Он думал о том, что вторники начинали терять свою прелесть, потому что привыкание к болтливому Беллами случилось слишком быстро. Тот будто замкнулся в себе, молчал на занятиях, а в ответ на вопросы по пройденному материалу многозначительно опускал взгляд, разглядывая свои конспекты, испещрённые его чуть кривоватым почерком, который подходил ему как нельзя кстати. Такой же спонтанный и непредсказуемый – нельзя было предугадать, куда Беллами проведёт следующую линию, несмотря на то, что необходимо записывать.
Доминик старался не думать об этом, но отсутствие каких-либо дополнительных обязательств в школе заставляло размышлять о многих вещах, о которых раньше он и не задумывался. Вялотекущая и размеренная жизнь устраивала его, и постоянный поиск новых увлечений не прекращался ни на день, и вот он уже занимал себя рассматриванием рыб в пруду, через который пролегал деревянный мост, выглядящий не очень надёжно. Он перегнулся через перила и заметил крупную рыбину, название которой, конечно же, не знал, хоть его кругозор и был довольно широк, если сравнивать с отдельными личностями, пытающимися вклиниться в его окружение день ото дня.
Приближающаяся зима морозила не только руки и ноги, но и мысли, окутывая леденящей вуалью сознание, то и дело норовя проникнуть ещё глубже – в подсознание, в котором и без этого было холодно и одиноко.
***
За окном звонко залаяла собака, и об раму глухо ударился мяч – это соседский мальчишка по имени Алекс играл с утра пораньше в футбол, – и Доминик вздрогнул, не успевая донести кусочек яичного пашота до рта. Еда сорвалась с вилки и упала обратно на тарелку, брызгая каплями соуса на белую рубашку, которую он надел несколькими минутами ранее, прежде чем сесть завтракать. Мысли невольно возвратились в рутинное русло с заботой о том, сколько чистых рубашек у него висело в шкафу, и были ли они вообще, потому что стирать и гладить эту у него совсем не было времени. На часах замерло восемь часов и тридцать одна минута утра, и через двадцать девять минут он должен был быть уже на работе.
Доминик поморщился, вставая из-за стола и отодвигая тарелку с недоеденным завтраком куда подальше, чтобы не запачкать и брюки, замена которым хоть и имелась, но желания заниматься ещё и их чисткой также не возникало. На повороте от кухни он замер, разглядывая узор плитки, которую они подбирали когда-то – кажется, что совсем давно – вместе, ругаясь и соревнуясь в знаниях касательно оттенков бежевых цветов, коих на деле оказалось не так уж и много. И Доминик выиграл этот маленький спор, останавливая свой выбор на той, которая имела неровную, слегка выгнутую поверхность, и от этого за неё было удобнее хвататься посреди ночи, когда хотелось явиться на кухню, чтобы, задумчиво выкуривая сигарету за столом, смотреть в проём высокого окна, наблюдая за опадающими листьями, заботливо сыплющимися будто с потолка.
Осень всегда была гарантом чего-то уютного, когда можно было удобно устроиться на диване, накинув на себя тёплый плед, и, переплетя ноги, смотреть телевизор или читать что-нибудь, изредка вскидывая взгляд поверх книги, глядя друг другу в глаза.

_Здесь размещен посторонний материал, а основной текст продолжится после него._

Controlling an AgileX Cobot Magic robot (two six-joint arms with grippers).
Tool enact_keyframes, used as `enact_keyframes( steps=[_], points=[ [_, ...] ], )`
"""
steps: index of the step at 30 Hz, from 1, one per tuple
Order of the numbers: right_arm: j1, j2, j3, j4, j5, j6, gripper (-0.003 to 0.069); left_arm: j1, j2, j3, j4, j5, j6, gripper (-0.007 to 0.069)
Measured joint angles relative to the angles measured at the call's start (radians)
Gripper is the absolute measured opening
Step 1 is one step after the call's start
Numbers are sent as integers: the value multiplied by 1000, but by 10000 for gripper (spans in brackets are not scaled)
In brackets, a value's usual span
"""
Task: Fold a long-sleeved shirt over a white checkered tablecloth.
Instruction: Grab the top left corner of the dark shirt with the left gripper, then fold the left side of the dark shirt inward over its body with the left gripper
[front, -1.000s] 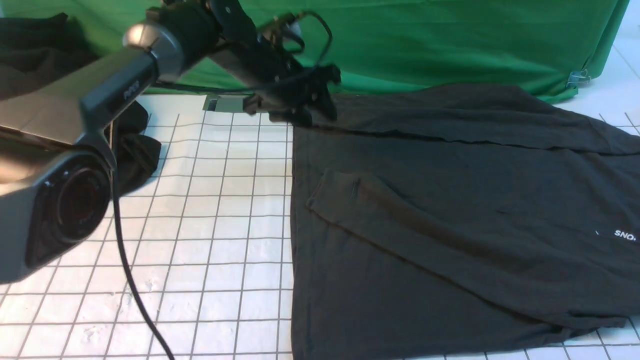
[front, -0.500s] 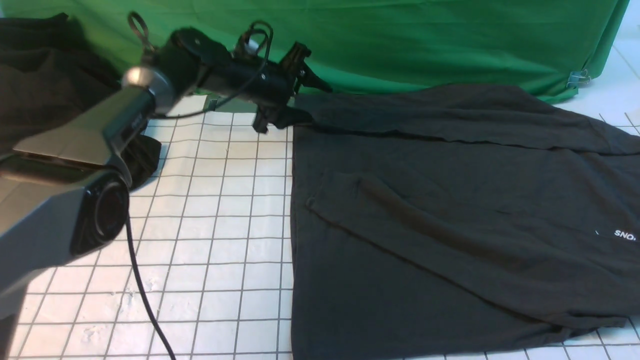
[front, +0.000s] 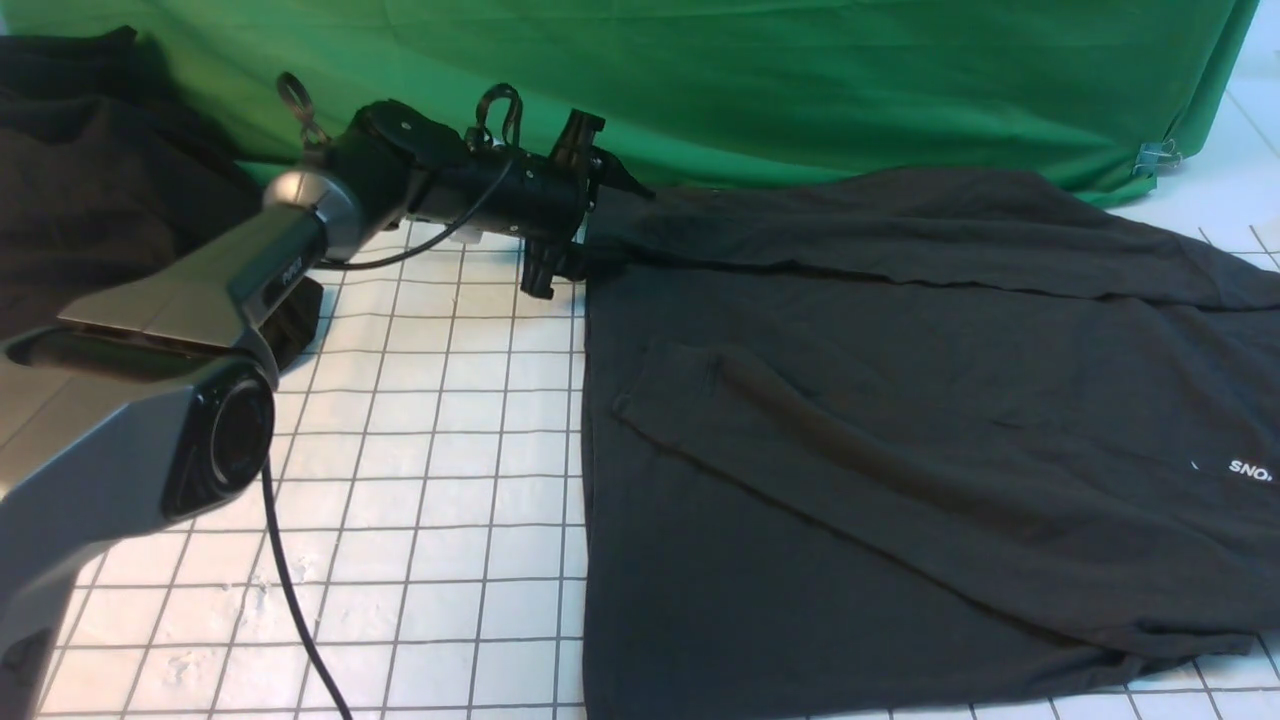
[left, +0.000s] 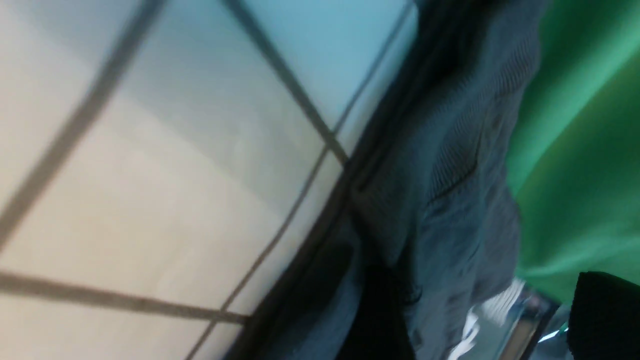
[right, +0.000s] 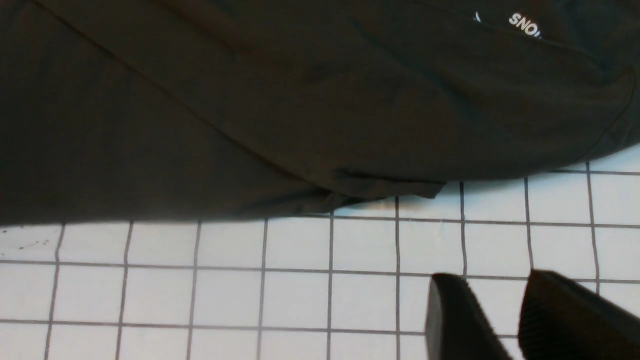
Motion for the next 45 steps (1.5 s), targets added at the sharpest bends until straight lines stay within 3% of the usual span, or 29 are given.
enact_keyframes(
  steps=[11, 17, 27, 32, 35, 38, 45],
  points=[
    [0, 0, 0, 0, -14, 0, 200, 0, 6, 0, 7, -26, -166, 437],
    [0, 0, 0, 0, -46, 1, 213, 1, 44, -7, -77, -3, -187, 382],
    [0, 0, 1, 0, -59, 0, 221, 1, 51, -13, -62, -28, -188, 369],
    [0, 0, 1, 0, -59, -5, 222, -2, 52, -13, -41, -38, -175, 265],
    [0, 0, 1, 0, -59, -10, 227, -5, 52, -13, -37, -41, -120, 114],
    [0, 0, 1, 0, -59, -11, 230, -9, 49, -13, -37, -41, -56, 34],
    [0, 0, 1, 0, -59, -18, 235, 6, -24, -7, -5, -15, 64, 12]
  ],
)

Доминик каждый раз пытался заставить Джима подбросить в камин дров, или же перевернуть пластинку, которые они слушали из любви ко всему старому, но тот отмахивался и забирался под плед с носом, хитро глядя светлыми глазами, – полностью чёрными в полумраке комнаты, освещаемой огнём камина, – и мотал головой, как какой-нибудь нашаливший подросток, пытающийся укрыться от ответственности за проделки таким несерьёзным способом.

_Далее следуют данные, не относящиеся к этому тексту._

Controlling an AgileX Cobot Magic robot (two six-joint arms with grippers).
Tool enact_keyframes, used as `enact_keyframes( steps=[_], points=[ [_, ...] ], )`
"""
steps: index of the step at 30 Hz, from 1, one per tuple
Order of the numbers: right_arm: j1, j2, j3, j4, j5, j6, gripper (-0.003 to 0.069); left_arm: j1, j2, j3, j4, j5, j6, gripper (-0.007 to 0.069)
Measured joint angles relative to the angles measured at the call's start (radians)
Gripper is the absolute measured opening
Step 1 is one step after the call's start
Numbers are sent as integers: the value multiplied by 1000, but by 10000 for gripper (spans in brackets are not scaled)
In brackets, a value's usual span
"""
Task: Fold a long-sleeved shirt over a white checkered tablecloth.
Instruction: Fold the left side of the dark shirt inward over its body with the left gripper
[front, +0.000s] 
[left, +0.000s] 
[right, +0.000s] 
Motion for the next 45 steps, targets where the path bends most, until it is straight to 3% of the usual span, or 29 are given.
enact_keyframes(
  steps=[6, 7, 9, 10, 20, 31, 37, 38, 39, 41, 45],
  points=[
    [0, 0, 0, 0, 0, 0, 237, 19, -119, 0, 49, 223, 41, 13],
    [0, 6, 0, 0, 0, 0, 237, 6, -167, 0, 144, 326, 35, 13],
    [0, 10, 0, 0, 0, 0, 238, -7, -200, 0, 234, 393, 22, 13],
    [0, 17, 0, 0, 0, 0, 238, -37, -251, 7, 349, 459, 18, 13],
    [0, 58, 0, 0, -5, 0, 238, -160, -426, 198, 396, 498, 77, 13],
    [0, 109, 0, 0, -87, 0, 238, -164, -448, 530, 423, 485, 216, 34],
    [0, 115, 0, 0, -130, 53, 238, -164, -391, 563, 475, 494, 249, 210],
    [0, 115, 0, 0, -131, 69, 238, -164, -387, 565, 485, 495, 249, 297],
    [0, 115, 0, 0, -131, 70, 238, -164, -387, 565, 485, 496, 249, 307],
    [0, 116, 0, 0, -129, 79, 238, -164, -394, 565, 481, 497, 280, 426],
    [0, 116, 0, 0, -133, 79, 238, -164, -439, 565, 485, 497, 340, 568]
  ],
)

– Ты всегда лежишь с краю, – говорил он, – вот и переворачивай.
– Тебе всегда проще сказать, что ты неисправимый лентяй, – усмехался Доминик, выбираясь из нагретого кокона одеял и лишаясь тёплого касания кожи Джима.
– Не буду с вами спорить, мистер Ховард, сэр, – он шутливо прикладывал руку к голове, отдавая честь, несмотря на непокрытую голову.

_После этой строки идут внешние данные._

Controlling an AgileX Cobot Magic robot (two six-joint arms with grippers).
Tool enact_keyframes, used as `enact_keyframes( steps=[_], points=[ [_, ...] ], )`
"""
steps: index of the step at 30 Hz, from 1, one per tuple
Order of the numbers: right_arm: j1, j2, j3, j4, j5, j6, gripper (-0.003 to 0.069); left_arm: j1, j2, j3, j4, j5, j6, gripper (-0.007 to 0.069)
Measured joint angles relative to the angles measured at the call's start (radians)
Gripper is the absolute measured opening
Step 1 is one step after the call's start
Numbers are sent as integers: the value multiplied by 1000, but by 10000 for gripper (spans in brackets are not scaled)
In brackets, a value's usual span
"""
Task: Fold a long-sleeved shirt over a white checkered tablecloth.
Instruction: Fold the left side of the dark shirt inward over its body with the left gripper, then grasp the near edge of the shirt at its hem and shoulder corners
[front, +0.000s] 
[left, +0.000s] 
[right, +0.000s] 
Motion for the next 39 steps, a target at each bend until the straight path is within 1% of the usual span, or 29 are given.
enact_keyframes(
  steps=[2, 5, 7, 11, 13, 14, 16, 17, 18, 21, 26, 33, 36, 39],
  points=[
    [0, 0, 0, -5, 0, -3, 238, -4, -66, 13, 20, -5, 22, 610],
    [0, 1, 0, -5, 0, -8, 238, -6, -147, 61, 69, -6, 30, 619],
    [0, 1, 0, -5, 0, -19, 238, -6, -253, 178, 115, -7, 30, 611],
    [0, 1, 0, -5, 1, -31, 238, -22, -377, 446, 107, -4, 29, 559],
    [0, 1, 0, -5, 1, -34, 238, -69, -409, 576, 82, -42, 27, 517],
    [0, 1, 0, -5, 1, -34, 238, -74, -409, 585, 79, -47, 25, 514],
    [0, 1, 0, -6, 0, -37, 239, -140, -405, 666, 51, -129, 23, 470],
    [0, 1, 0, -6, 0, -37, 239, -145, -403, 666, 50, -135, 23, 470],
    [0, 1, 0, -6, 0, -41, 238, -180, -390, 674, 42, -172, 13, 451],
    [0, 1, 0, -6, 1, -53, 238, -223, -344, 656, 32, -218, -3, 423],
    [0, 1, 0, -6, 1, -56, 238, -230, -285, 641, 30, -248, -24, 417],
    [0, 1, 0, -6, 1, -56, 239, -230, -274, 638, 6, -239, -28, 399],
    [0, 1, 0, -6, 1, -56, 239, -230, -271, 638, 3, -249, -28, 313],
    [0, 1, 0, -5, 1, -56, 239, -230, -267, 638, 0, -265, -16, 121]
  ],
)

За окном снова глухо ударился мяч, в этот раз о стену, но Доминик всё равно вздрогнул, выпадая из воспоминаний, так и стоя посреди коридора, ведущего из кухни в прихожую, недалеко от которой располагалась гостиная, мысли о которой завладели им на целых… Доминик глянул быстро на часы, обхватывающие запястье, и звонко и кратко выругался, ускоряя шаг.